**Your task:** From first line to last, print the records exactly, but leave out the pictures.

(Dataset records)

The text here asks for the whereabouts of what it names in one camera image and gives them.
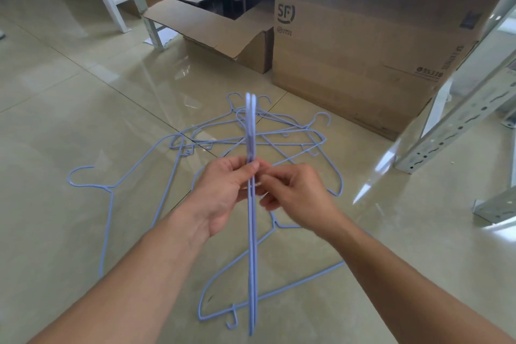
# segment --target forearm
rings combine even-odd
[[[207,238],[194,213],[179,207],[31,343],[156,341]]]
[[[350,219],[338,217],[320,236],[346,261],[399,343],[516,342],[430,282]]]

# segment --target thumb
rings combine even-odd
[[[279,179],[267,174],[263,174],[260,177],[260,182],[264,189],[278,200],[281,200],[282,197],[290,192],[287,185],[283,184]]]
[[[251,177],[253,177],[258,169],[260,168],[260,163],[258,161],[250,162],[240,169],[235,170],[232,173],[232,178],[236,184],[240,185],[248,181]]]

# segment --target open cardboard box
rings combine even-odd
[[[395,140],[499,0],[275,0],[273,83]]]
[[[272,66],[274,0],[165,0],[145,17],[259,73]]]

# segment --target glossy beige floor
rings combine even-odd
[[[307,123],[321,109],[270,84],[260,75],[177,39],[159,54],[142,41],[143,25],[118,34],[98,0],[0,0],[0,342],[23,343],[97,279],[108,199],[77,183],[117,181],[166,134],[228,111],[229,92],[266,94],[261,106]],[[504,189],[510,134],[496,116],[465,135],[412,176],[389,170],[392,142],[332,116],[314,124],[328,139],[328,157],[343,176],[336,198],[360,226],[424,275],[516,335],[516,227],[474,219],[470,206]],[[414,123],[399,150],[418,133]],[[259,131],[276,128],[258,121]],[[204,138],[241,135],[235,125]],[[299,141],[299,136],[280,138]],[[184,158],[166,201],[174,207],[195,172],[225,147]],[[242,153],[243,147],[234,151]],[[279,155],[259,147],[270,161]],[[116,191],[105,268],[111,268],[149,227],[176,152],[162,145]],[[316,166],[327,186],[339,179],[321,155],[299,158]],[[287,222],[284,214],[278,213]],[[259,230],[270,229],[259,209]],[[343,267],[259,305],[255,336],[247,312],[197,320],[208,279],[247,243],[246,207],[211,239],[195,263],[159,342],[394,342],[371,303]],[[259,249],[260,292],[339,261],[304,230],[281,230]],[[204,313],[242,302],[245,261],[222,275],[206,294]]]

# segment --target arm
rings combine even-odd
[[[241,185],[260,166],[270,167],[261,160],[245,164],[245,157],[210,162],[183,204],[29,343],[156,341],[204,243],[223,229],[235,204],[247,197]]]
[[[330,243],[400,344],[516,343],[343,215],[309,165],[272,168],[260,180],[268,191],[260,204],[268,211],[282,206]]]

**Result:**
The text here asks for the whereabouts of what it names in one camera image and gives them.
# segment --target forearm
rings combine even-odd
[[[207,238],[194,213],[179,207],[31,343],[156,341]]]
[[[350,219],[338,217],[320,236],[346,261],[399,343],[516,342],[430,282]]]

# segment --target thumb
rings combine even-odd
[[[279,179],[267,174],[263,174],[260,177],[260,182],[264,189],[278,200],[281,200],[282,197],[290,192],[287,185],[283,184]]]
[[[251,177],[253,177],[258,169],[260,168],[260,163],[258,161],[250,162],[240,169],[235,170],[232,173],[232,178],[236,184],[240,185],[248,181]]]

# segment --target open cardboard box
rings combine even-odd
[[[395,140],[499,0],[275,0],[273,83]]]
[[[272,66],[274,0],[165,0],[145,17],[259,73]]]

# segment --target glossy beige floor
rings combine even-odd
[[[307,123],[321,109],[270,84],[260,75],[177,39],[159,54],[142,41],[143,25],[118,34],[98,0],[0,0],[0,342],[23,343],[97,279],[108,199],[77,183],[117,181],[166,134],[228,111],[229,92],[266,94],[261,106]],[[504,189],[510,134],[496,116],[465,135],[412,176],[389,170],[392,142],[332,116],[314,124],[328,139],[328,157],[343,176],[336,198],[360,226],[424,275],[516,335],[516,227],[474,219],[470,206]],[[414,123],[399,150],[418,133]],[[259,131],[276,128],[258,121]],[[204,138],[241,135],[235,125]],[[299,141],[299,136],[280,138]],[[184,158],[166,201],[174,207],[195,172],[225,147]],[[242,153],[243,147],[234,151]],[[279,155],[259,147],[270,161]],[[116,191],[105,268],[111,268],[149,227],[176,152],[162,145]],[[316,166],[327,186],[339,179],[321,155],[299,158]],[[287,222],[284,214],[278,213]],[[259,230],[270,229],[259,209]],[[343,267],[259,305],[255,336],[247,312],[197,320],[208,279],[247,243],[246,207],[211,239],[195,263],[159,342],[394,342],[371,303]],[[259,249],[260,292],[339,261],[304,230],[281,230]],[[204,313],[242,302],[245,261],[222,275],[206,294]]]

# segment --target arm
rings combine even-odd
[[[241,185],[260,166],[270,167],[261,160],[245,164],[245,157],[210,162],[183,204],[29,343],[156,341],[204,243],[223,229],[235,204],[247,197]]]
[[[330,243],[400,344],[516,343],[343,215],[309,165],[272,168],[260,180],[268,191],[260,204],[268,211],[282,206]]]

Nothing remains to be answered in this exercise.